Progressive Loading
Progressive loading is the architectural decision that makes skills scale. Instead of dumping every skill's full content into the agent's context window, the system loads knowledge in three tiers — metadata first, instructions when needed, supporting files only at the point of use.
The Problem
An agent with 50 skills, each averaging 3,000 tokens of instructions plus 5,000 tokens of reference material, would need 400,000 tokens just for skill content. Most context windows can't handle that, and even if they could, the signal-to-noise ratio would be terrible.
The Solution: Three Tiers
Tier 1 — Skill Discovery (~100 tokens per skill)
The agent always has the YAML frontmatter of every skill in memory. For 50 skills, that's roughly 5,000 tokens — a small fraction of any context window.
Agent context at startup:
├── System prompt
├── Conversation history
└── Skill index (Tier 1)
├── sales-reporting: "Access sales data via reporting API..."
├── deploy-checker: "Check deployment status across environments..."
├── customer-lookup: "Find customer records by name, ID, or email..."
└── ... (47 more, ~100 tokens each)
The agent reads the description field of each skill and decides which one matches the user's query. This is why the description is the most critical line in any skill.
Tier 2 — Full Instructions (<5,000 tokens)
When a skill is triggered, the agent loads the full markdown body of SKILL.md — Steps, Guidelines, Output format. Only the matched skill loads, not all 50.
Agent context after matching "sales-reporting":
├── System prompt
├── Conversation history
├── Skill index (Tier 1) — all 50 skills
└── Active skill (Tier 2) — sales-reporting
├── Steps (1-4)
├── Guidelines
└── Output format
Tier 3 — On-Demand Resources (variable)
When a specific step references a file, the agent loads it at that point. Step 3 says "read references/metric-definitions.md" — the file loads when the agent reaches step 3, not before.
Agent context at step 3:
├── System prompt
├── Conversation history
├── Skill index (Tier 1)
├── Active skill (Tier 2)
└── Step 3 resource (Tier 3) — metric-definitions.md
After step 3 completes, the reference content can be released from context if space is needed.
Token Budget Comparison
- Load everything upfront — 400K tokens (50 skills) / 1.6M tokens (200 skills) / 8M tokens (1,000 skills)
- Progressive loading (typical query) — ~8K tokens regardless of skill count
The key insight: context usage is proportional to the active skill's complexity, not the total number of skills.
Design Implications
Description quality is everything
Since Tier 1 is the only thing the agent always sees, the description field determines whether a skill gets triggered at all. Invest time here.
Keep SKILL.md body under 5,000 tokens
If your instructions exceed this, you're probably mixing reference material into the body. Move lookup tables, API docs, and examples into references/.
Reference files should be self-contained
When the agent loads references/calculation-rules.md at step 3, it shouldn't need to also load references/api-endpoints.md to understand it. Each file should be independently useful.
Scripts return structured output
The agent needs to parse script output and fold it into its response. JSON or consistent tabular output works best. Unstructured text forces the agent to guess at parsing.
Practical Example
A user asks: "What was our churn rate last month?"
- Tier 1: Agent scans all skill descriptions.
sales-reportingmatches on "churn" and "monthly". - Tier 2: Agent loads the full Steps/Guidelines/Output format from
sales-reporting/SKILL.md. - Step 1: Agent parses the request — product: all, metric: churn, period: last month.
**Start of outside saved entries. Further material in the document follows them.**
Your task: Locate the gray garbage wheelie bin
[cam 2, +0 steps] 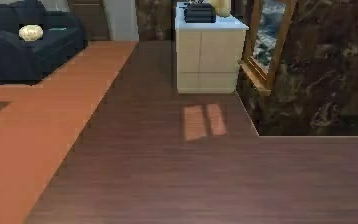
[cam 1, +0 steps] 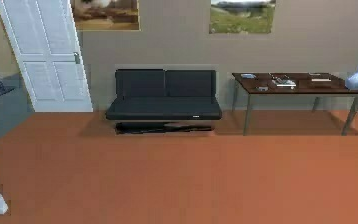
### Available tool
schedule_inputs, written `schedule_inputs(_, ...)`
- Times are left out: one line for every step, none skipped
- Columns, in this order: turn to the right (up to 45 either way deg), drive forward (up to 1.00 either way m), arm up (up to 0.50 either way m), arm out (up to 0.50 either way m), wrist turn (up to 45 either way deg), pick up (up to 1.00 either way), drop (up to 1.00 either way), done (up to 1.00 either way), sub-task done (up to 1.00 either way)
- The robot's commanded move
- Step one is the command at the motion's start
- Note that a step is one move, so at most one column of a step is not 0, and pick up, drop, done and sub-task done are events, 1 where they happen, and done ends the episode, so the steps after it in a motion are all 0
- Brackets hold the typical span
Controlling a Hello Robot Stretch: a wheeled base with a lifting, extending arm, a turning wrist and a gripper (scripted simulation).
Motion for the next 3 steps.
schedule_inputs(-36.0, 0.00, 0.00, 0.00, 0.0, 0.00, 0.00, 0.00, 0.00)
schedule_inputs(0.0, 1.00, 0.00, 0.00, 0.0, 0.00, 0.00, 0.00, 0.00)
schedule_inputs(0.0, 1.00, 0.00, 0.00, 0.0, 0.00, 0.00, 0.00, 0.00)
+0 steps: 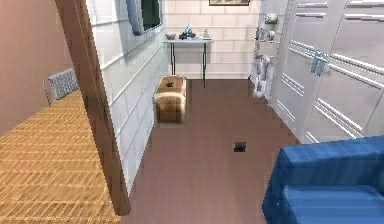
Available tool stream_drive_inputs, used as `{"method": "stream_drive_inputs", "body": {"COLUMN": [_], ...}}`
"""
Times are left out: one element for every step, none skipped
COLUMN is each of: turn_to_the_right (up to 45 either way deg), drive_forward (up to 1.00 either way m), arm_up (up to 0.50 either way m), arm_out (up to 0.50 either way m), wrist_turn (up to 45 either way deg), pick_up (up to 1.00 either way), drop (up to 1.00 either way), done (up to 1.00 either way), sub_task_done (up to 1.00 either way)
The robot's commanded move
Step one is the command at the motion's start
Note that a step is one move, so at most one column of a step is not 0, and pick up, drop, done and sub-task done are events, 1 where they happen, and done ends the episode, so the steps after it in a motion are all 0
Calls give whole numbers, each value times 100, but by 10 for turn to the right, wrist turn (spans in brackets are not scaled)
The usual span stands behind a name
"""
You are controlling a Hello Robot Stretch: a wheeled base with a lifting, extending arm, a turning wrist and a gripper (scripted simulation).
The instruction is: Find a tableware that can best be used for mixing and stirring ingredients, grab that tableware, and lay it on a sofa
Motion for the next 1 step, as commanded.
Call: {"method": "stream_drive_inputs", "body": {"turn_to_the_right": [30], "drive_forward": [0], "arm_up": [0], "arm_out": [0], "wrist_turn": [0], "pick_up": [0], "drop": [0], "done": [0], "sub_task_done": [0]}}
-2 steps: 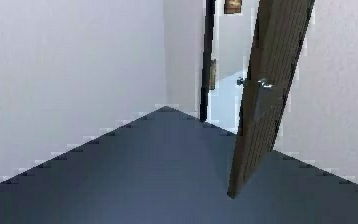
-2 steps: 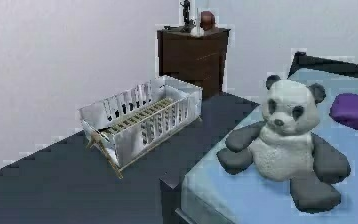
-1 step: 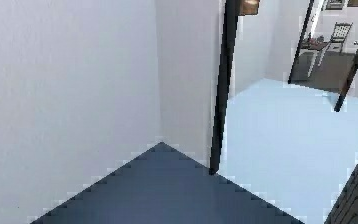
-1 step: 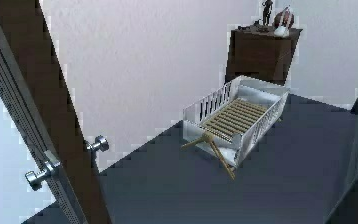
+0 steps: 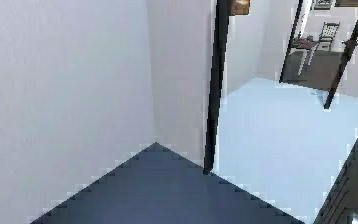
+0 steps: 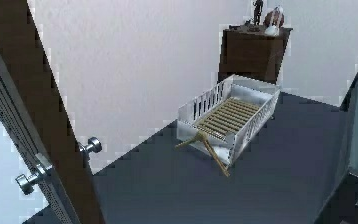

No Tier 3 needed.
- Step 2: Agent runs
scripts/fetch-report.py --metric churn --period last-month. Tier 3: script executes, returns JSON. - Step 3: Agent needs the churn calculation definition. Loads
references/metric-definitions.md(Tier 3). Applies the formula. - Step 4: Agent formats the output per the rules. No additional loading needed.
Total context used: ~8,000 tokens. Total skills available: as many as you want.